- [Problem description] From the entries below, copy every line holding the word "outline".

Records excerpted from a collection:
^^^^

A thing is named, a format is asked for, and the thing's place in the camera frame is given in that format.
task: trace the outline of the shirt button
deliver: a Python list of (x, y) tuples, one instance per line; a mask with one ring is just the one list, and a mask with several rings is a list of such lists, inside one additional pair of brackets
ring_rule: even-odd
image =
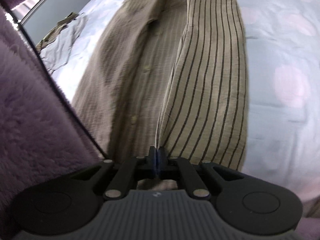
[(143, 70), (144, 70), (145, 72), (149, 71), (149, 70), (150, 70), (150, 66), (149, 66), (149, 65), (143, 66)]
[(133, 115), (131, 116), (131, 124), (135, 124), (137, 122), (137, 116)]

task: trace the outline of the gray ribbed pad
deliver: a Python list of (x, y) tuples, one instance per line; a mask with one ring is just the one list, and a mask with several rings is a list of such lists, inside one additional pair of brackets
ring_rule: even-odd
[(208, 201), (194, 200), (185, 190), (131, 190), (107, 201), (83, 228), (61, 236), (21, 232), (15, 240), (301, 240), (293, 231), (278, 236), (252, 236), (232, 228)]

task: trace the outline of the logo
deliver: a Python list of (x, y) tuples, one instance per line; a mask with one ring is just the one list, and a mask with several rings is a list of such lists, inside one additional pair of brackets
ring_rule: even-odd
[(160, 197), (162, 194), (160, 192), (156, 192), (152, 194), (154, 197)]

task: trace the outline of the bed
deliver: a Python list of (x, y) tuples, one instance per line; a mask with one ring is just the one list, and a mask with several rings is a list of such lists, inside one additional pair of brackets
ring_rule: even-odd
[[(72, 100), (101, 33), (123, 0), (91, 0), (68, 63), (52, 77)], [(320, 196), (320, 0), (237, 0), (249, 67), (243, 172), (294, 191), (305, 215)]]

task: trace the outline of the striped shirt
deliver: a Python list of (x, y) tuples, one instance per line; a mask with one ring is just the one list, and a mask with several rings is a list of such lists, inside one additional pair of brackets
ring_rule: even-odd
[(73, 100), (116, 162), (164, 146), (240, 169), (247, 129), (244, 28), (236, 0), (125, 0)]

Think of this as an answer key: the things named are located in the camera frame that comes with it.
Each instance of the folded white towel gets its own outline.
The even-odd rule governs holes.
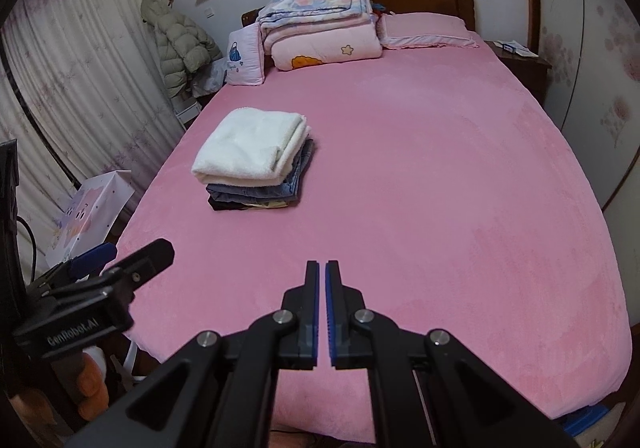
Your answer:
[[[207,138],[191,173],[204,184],[277,186],[291,171],[308,132],[300,114],[236,109]]]

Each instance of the white pillow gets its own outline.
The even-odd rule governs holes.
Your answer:
[[[226,82],[232,85],[260,85],[264,82],[264,50],[256,22],[229,34]]]

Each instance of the stack of folded clothes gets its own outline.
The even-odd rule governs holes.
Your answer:
[[[207,185],[214,210],[288,206],[313,154],[309,130],[300,114],[236,109],[207,138],[191,172]]]
[[[209,204],[214,210],[271,209],[289,206],[290,203],[298,201],[300,179],[313,152],[314,141],[307,138],[293,159],[293,169],[278,186],[243,187],[209,183]]]

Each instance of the wooden nightstand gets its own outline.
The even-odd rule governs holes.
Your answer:
[[[520,80],[536,100],[543,105],[546,96],[546,73],[551,69],[543,58],[524,57],[519,54],[509,53],[498,48],[493,42],[485,40],[494,51],[500,61],[507,66],[515,77]]]

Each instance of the curtain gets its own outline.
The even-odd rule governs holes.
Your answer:
[[[2,28],[17,85],[54,150],[80,181],[131,170],[130,211],[183,133],[140,1],[18,0]]]
[[[0,66],[0,143],[18,140],[18,176],[16,190],[18,215],[29,223],[36,238],[36,274],[47,271],[44,255],[49,248],[58,222],[76,189],[53,160],[22,112]],[[18,250],[25,282],[31,273],[31,240],[18,224]]]

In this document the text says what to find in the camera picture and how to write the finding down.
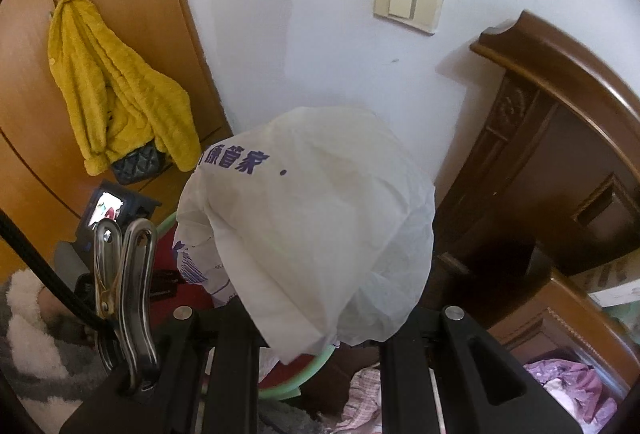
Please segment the plastic bag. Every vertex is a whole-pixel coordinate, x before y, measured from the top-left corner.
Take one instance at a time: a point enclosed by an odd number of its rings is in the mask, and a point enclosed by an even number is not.
[[[433,215],[433,185],[379,118],[299,108],[203,154],[178,205],[178,267],[215,299],[237,292],[289,363],[398,330],[429,274]]]

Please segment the plaid cloth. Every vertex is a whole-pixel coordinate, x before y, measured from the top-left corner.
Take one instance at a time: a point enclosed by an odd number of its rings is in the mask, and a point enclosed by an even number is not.
[[[333,432],[382,434],[382,388],[377,367],[367,367],[353,375],[342,421]]]

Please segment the yellow fleece coat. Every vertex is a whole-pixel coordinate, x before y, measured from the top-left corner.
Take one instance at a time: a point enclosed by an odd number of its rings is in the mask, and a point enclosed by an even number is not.
[[[155,140],[178,169],[200,156],[189,95],[104,24],[89,0],[60,0],[49,28],[49,67],[90,175]]]

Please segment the wooden headboard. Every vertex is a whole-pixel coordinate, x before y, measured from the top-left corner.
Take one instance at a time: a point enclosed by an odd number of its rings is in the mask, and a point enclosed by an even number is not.
[[[640,101],[630,88],[528,12],[471,50],[506,73],[436,212],[435,255],[518,275],[528,259],[514,252],[536,243],[572,275],[640,247]]]

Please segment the metal clip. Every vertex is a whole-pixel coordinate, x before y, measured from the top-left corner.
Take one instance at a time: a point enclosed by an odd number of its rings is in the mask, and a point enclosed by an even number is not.
[[[158,235],[151,221],[137,219],[122,238],[110,219],[95,228],[94,273],[96,313],[109,321],[120,349],[99,335],[98,354],[107,371],[122,361],[129,367],[129,391],[155,383],[160,370],[149,326],[149,286]]]

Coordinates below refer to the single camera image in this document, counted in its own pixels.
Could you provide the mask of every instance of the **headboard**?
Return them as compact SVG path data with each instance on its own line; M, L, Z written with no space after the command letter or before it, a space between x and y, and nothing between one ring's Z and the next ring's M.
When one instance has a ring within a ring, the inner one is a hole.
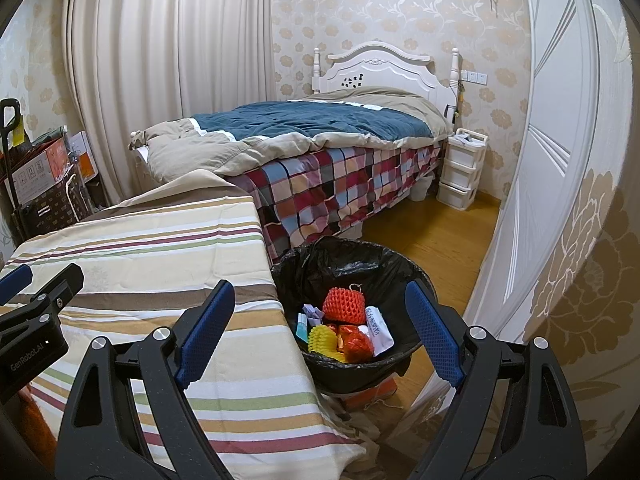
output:
M343 54L329 54L334 64L320 76L320 50L314 51L312 89L315 94L358 86L391 86L421 95L451 122L458 105L460 51L453 49L449 86L427 69L431 56L415 56L382 41L369 41Z

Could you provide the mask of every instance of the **bed post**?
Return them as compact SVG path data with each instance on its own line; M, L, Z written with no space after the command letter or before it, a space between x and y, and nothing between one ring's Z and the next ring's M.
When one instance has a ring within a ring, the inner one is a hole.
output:
M455 47L451 51L451 75L449 76L449 86L458 98L458 89L460 88L460 51Z
M311 89L314 94L320 93L320 49L314 49L314 74L311 78Z

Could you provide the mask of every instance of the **white sliding door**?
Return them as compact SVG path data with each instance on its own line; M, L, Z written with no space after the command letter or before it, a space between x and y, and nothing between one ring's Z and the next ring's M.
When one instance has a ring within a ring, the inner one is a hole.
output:
M530 0L530 119L511 193L465 313L497 334L559 238L584 174L598 103L591 0Z

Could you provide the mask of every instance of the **floor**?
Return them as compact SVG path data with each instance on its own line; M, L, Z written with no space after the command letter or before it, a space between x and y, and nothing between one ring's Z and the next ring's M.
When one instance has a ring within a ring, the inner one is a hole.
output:
M491 243L498 212L499 202L483 194L478 194L464 212L441 204L434 196L423 202L403 200L367 220L362 238L413 260L431 278L440 303L462 314ZM412 356L407 373L396 381L398 391L385 404L377 403L366 411L380 428L381 441L400 421L432 373L427 353L420 348ZM382 451L382 462L392 462L394 468L404 457L394 450Z

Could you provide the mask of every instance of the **black trash bag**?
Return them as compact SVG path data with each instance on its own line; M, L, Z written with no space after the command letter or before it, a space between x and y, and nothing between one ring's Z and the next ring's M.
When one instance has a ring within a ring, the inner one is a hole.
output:
M422 279L435 296L427 274L389 248L354 240L325 237L287 252L271 269L278 297L291 331L305 303L322 307L329 289L362 286L367 306L380 309L394 338L389 350L364 364L343 364L316 352L296 338L318 389L328 395L360 392L376 386L393 372L404 375L411 354L421 342L404 307L407 283Z

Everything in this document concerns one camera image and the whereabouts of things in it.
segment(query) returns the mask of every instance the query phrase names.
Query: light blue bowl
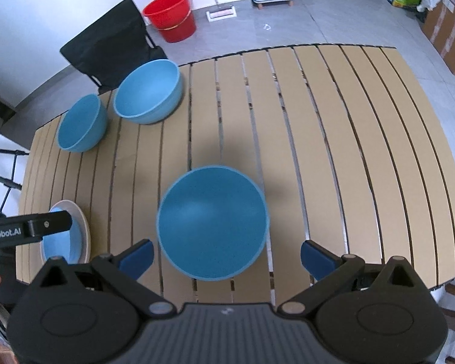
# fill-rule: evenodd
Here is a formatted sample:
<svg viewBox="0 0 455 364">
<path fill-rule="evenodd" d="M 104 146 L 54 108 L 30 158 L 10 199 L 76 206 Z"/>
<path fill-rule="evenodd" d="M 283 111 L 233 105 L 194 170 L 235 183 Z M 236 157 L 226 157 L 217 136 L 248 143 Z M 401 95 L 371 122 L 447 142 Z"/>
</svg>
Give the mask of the light blue bowl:
<svg viewBox="0 0 455 364">
<path fill-rule="evenodd" d="M 140 124 L 165 119 L 182 98 L 182 75 L 170 60 L 153 60 L 131 72 L 121 83 L 113 106 L 122 118 Z"/>
<path fill-rule="evenodd" d="M 101 100 L 96 94 L 88 94 L 66 113 L 57 131 L 57 144 L 69 152 L 85 152 L 103 138 L 107 124 Z"/>
<path fill-rule="evenodd" d="M 59 207 L 54 207 L 51 212 L 62 211 Z M 77 264 L 83 249 L 83 236 L 77 221 L 71 217 L 73 224 L 68 231 L 46 235 L 42 239 L 42 256 L 45 260 L 52 256 L 62 256 L 69 264 Z"/>
<path fill-rule="evenodd" d="M 260 255 L 270 224 L 261 190 L 235 169 L 213 165 L 179 178 L 157 214 L 163 254 L 181 272 L 220 281 Z"/>
</svg>

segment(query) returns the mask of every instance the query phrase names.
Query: wooden slatted table
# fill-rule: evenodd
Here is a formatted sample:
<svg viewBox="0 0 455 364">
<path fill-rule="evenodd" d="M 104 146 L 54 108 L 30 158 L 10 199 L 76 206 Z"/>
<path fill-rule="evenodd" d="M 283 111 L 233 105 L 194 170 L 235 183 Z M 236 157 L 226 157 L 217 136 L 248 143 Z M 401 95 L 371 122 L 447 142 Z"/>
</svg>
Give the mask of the wooden slatted table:
<svg viewBox="0 0 455 364">
<path fill-rule="evenodd" d="M 342 255 L 408 258 L 429 288 L 455 277 L 455 163 L 425 93 L 391 48 L 280 47 L 184 65 L 184 96 L 164 122 L 140 126 L 101 96 L 109 126 L 94 149 L 60 150 L 61 116 L 37 130 L 20 213 L 61 199 L 83 209 L 92 256 L 142 238 L 191 168 L 224 164 L 265 192 L 266 250 L 233 280 L 193 281 L 160 250 L 140 282 L 186 301 L 280 303 L 308 287 L 300 246 L 310 237 Z M 41 267 L 38 244 L 17 248 L 17 277 Z"/>
</svg>

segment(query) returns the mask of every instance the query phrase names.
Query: red bucket
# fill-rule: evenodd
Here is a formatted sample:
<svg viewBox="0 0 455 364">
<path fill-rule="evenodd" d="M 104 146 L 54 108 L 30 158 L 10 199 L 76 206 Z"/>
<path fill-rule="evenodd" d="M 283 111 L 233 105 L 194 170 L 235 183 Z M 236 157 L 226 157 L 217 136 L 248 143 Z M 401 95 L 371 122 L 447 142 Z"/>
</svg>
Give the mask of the red bucket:
<svg viewBox="0 0 455 364">
<path fill-rule="evenodd" d="M 145 8 L 148 17 L 167 42 L 179 42 L 195 32 L 189 0 L 153 0 Z"/>
</svg>

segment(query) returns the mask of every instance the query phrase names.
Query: black metal frame
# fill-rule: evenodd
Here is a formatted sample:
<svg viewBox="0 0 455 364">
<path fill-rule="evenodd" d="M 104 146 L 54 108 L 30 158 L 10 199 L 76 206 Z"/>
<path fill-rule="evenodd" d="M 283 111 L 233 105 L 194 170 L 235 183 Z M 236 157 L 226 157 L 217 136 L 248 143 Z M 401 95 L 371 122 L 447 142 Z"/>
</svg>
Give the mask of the black metal frame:
<svg viewBox="0 0 455 364">
<path fill-rule="evenodd" d="M 28 156 L 29 154 L 22 150 L 9 150 L 9 149 L 0 149 L 0 154 L 13 155 L 12 175 L 11 175 L 10 179 L 0 176 L 0 183 L 2 183 L 4 186 L 8 187 L 7 193 L 5 194 L 5 197 L 3 198 L 2 205 L 0 206 L 0 218 L 4 218 L 7 216 L 2 211 L 3 211 L 3 207 L 5 206 L 5 203 L 7 202 L 8 195 L 10 194 L 10 190 L 12 190 L 12 189 L 22 190 L 22 185 L 13 181 L 13 178 L 15 176 L 15 166 L 17 165 L 17 157 L 18 156 Z"/>
</svg>

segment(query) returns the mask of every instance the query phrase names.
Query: black folding chair
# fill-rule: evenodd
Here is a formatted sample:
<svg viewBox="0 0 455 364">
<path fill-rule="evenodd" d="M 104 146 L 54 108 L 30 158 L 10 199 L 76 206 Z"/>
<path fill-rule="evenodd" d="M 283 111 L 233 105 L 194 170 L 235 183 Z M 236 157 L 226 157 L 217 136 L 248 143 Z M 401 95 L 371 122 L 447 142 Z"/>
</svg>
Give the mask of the black folding chair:
<svg viewBox="0 0 455 364">
<path fill-rule="evenodd" d="M 110 9 L 64 45 L 61 54 L 97 84 L 99 94 L 116 89 L 142 64 L 167 58 L 148 35 L 133 0 Z"/>
</svg>

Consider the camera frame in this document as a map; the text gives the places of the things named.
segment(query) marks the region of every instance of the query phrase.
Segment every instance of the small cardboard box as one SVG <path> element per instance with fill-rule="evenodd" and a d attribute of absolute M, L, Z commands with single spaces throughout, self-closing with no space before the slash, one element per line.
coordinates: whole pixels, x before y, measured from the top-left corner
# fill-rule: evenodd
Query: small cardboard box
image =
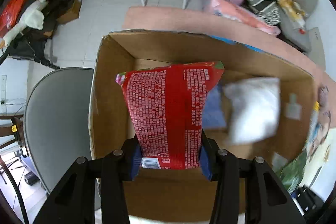
<path fill-rule="evenodd" d="M 74 0 L 71 7 L 60 17 L 56 19 L 59 24 L 66 24 L 72 20 L 79 18 L 79 11 L 81 9 L 82 2 Z"/>
<path fill-rule="evenodd" d="M 209 132 L 219 147 L 237 157 L 262 156 L 271 165 L 274 152 L 288 160 L 302 150 L 314 105 L 313 77 L 302 69 L 259 49 L 219 37 L 182 32 L 128 30 L 103 37 L 96 60 L 91 90 L 89 131 L 93 158 L 120 148 L 134 136 L 116 74 L 134 69 L 221 60 L 225 83 L 258 76 L 281 80 L 281 117 L 277 134 L 248 145 L 229 146 L 224 132 Z M 289 95 L 302 106 L 300 120 L 286 118 Z M 140 169 L 133 182 L 124 182 L 128 213 L 167 222 L 208 221 L 216 182 L 209 182 L 200 169 Z"/>

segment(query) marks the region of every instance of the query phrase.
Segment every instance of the white package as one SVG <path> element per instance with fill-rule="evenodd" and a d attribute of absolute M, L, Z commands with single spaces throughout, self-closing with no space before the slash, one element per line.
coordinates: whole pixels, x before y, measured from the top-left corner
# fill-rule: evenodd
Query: white package
<path fill-rule="evenodd" d="M 232 144 L 253 143 L 276 134 L 280 116 L 278 78 L 257 77 L 230 83 L 224 93 L 232 104 Z"/>

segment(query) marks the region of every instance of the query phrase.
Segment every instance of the chair backrest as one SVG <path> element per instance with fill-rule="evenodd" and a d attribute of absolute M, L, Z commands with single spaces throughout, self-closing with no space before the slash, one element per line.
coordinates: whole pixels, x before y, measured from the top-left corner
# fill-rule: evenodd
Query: chair backrest
<path fill-rule="evenodd" d="M 87 68 L 53 71 L 35 85 L 27 102 L 26 146 L 49 193 L 76 158 L 92 159 L 88 132 L 92 77 L 93 70 Z M 96 191 L 95 208 L 99 207 Z"/>

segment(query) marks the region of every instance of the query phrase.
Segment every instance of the red package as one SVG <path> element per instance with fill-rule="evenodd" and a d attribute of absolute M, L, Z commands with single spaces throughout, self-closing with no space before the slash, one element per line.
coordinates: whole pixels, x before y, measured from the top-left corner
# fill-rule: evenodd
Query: red package
<path fill-rule="evenodd" d="M 199 167 L 202 110 L 222 62 L 171 65 L 117 75 L 142 151 L 142 167 Z"/>
<path fill-rule="evenodd" d="M 14 27 L 21 8 L 26 0 L 10 0 L 0 16 L 0 37 Z"/>

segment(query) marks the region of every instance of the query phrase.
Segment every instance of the metal bolt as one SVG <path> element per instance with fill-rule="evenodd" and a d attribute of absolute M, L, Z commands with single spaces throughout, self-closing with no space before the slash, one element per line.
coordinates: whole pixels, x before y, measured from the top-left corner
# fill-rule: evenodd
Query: metal bolt
<path fill-rule="evenodd" d="M 85 157 L 79 157 L 79 158 L 76 160 L 76 162 L 77 162 L 78 164 L 83 164 L 83 163 L 86 162 L 86 158 L 85 158 Z"/>
<path fill-rule="evenodd" d="M 124 152 L 121 149 L 116 149 L 113 151 L 113 155 L 121 156 Z"/>
<path fill-rule="evenodd" d="M 256 157 L 255 161 L 259 164 L 263 164 L 265 160 L 263 159 L 263 157 Z"/>
<path fill-rule="evenodd" d="M 225 149 L 219 149 L 218 150 L 218 154 L 221 156 L 226 156 L 227 155 L 227 151 Z"/>

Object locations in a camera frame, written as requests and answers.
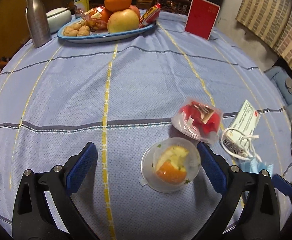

^^^^

- [Response]
task: trace the outline of the shirt button
task: trace the outline of the gray ribbed pad
task: trace the outline of the logo
task: trace the outline of the bed
task: trace the outline of the striped shirt
Each instance of the folded white towel gets its own outline.
Each instance of the white pillow gets its own outline.
Each instance of the stack of folded clothes gets its own outline.
Each instance of the wooden nightstand gets its own outline.
Each instance of the curtain gets its own outline.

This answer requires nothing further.